Il killer di Formentera, di Giò Trevisan
Eh ma così non vale! Se il primo capitolo di un testo è un estratto di un brano dei King Crimson (non è Islands, come riportato, che è il nome dell’album, ma Lady Formentera), non posso che approcciarmi alla lettura con ottima predisposizione, un sorriso e Robert Fripp su un violoncello dissonante in sottofondo!

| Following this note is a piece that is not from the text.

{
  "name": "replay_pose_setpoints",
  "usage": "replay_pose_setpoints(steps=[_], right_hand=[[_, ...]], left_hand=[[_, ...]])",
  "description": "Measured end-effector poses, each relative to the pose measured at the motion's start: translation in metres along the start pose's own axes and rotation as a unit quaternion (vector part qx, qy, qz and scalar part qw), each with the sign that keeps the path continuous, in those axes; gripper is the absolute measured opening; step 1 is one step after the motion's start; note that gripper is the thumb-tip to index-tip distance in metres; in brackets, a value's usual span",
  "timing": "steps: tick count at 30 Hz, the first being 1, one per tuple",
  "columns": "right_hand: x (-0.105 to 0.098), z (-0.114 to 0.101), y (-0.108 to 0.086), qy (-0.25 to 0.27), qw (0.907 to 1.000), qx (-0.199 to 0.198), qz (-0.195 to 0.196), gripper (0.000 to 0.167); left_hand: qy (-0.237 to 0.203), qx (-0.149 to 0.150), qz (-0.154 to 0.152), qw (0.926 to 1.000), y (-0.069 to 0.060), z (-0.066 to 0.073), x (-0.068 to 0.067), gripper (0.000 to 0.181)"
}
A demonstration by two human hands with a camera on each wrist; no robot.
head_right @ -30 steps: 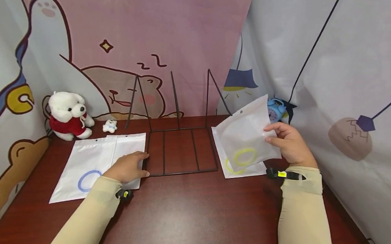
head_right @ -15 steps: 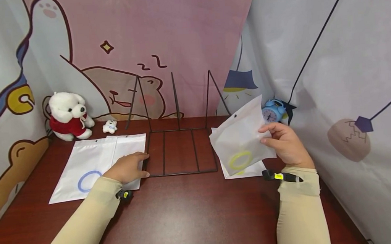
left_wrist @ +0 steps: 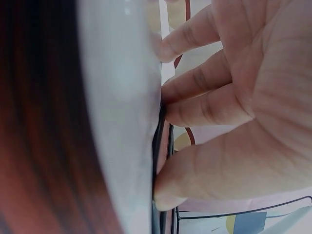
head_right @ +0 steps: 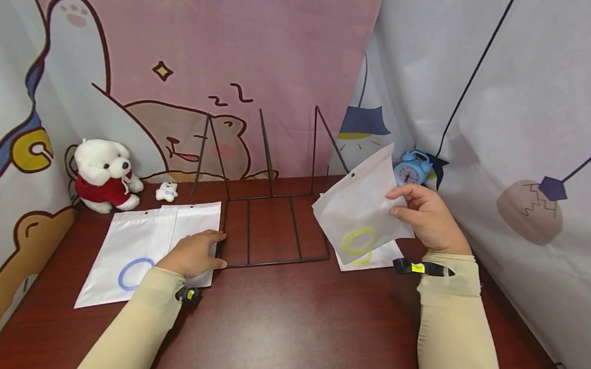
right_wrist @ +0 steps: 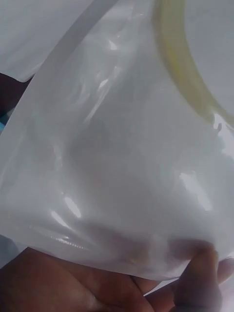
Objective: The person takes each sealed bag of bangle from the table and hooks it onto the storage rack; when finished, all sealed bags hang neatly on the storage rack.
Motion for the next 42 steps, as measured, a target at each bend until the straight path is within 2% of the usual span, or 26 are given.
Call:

Due ragazze. Giovani, spensierate, bionde. Una vacanza a Formentera, in armonia con il loro spirito. Giornate di mare cristallino, nottate festaiole. Fino all’ultima, quella che precede il ritorno. Che per loro sarà l’ultima. Verranno trovate morte, la mattina dopo. Forse avvelenate. Forse. Ma da chi? E perché accanto a ciascuno dei corpi viene trovata una sargantana, la lucertola simbolo dell’isola? Non è facile per il capitano Bugani, a capo del presidio di polizia del posto, venirne a capo. Formentera è l’isola del mare, della natura, del divertimento, non certo teatro abituale di fatti violenti. Per fortuna, il destino fa sì che in suo aiuto sopraggiunga un suo vecchio amico, Bob Lancetti, investigatore privato torinese alle Baleari per seguire le tracce di una rampolla-bene fuggita dalla famiglia. E, in due, si è più efficaci. In due, si riesce a scoperchiare la pentola di una tranquillità solo apparente. Ma, forse, in due si è ancora troppo pochi.
Il Killer di Formentera è il primo romanzo di Giò Trevisan, che le biografie reperibili danno come autore televisivo e sceneggiatore, per la verità senza approfondire. E poco approfondita appare l’opera, certamente scorrevole, tecnicamente abbastanza corretta, ma priva di carattere. Gli incomparabili scenari dove si svolge la vicenda sono appena accennati, in modo poco incisivo ed evocativo. I personaggi, per carità, piacevoli e simpatici, sono ben poco caratterizzati, senza approfondimenti, e anche la trama della vicenda è un po’ debole, senza troppi colpi di scena né sorprese. Gradevole risulta la vena ironica con cui si condisce uniformemente e piacevolmente la pietanza, che peraltro nel suo complesso resta poco saporita. L’impressione è più quella di un dovuto omaggio a un isola splendida, piuttosto che a un genere letterario… noir? giallo? avventuroso? Niente, il primo abbacinante capitolo non è stato sufficiente. Ci si trova davanti a un acquerello su un foglio bianco, con colori anche lieti e solari, ma senza l’intensità di un olio su tela d’autore.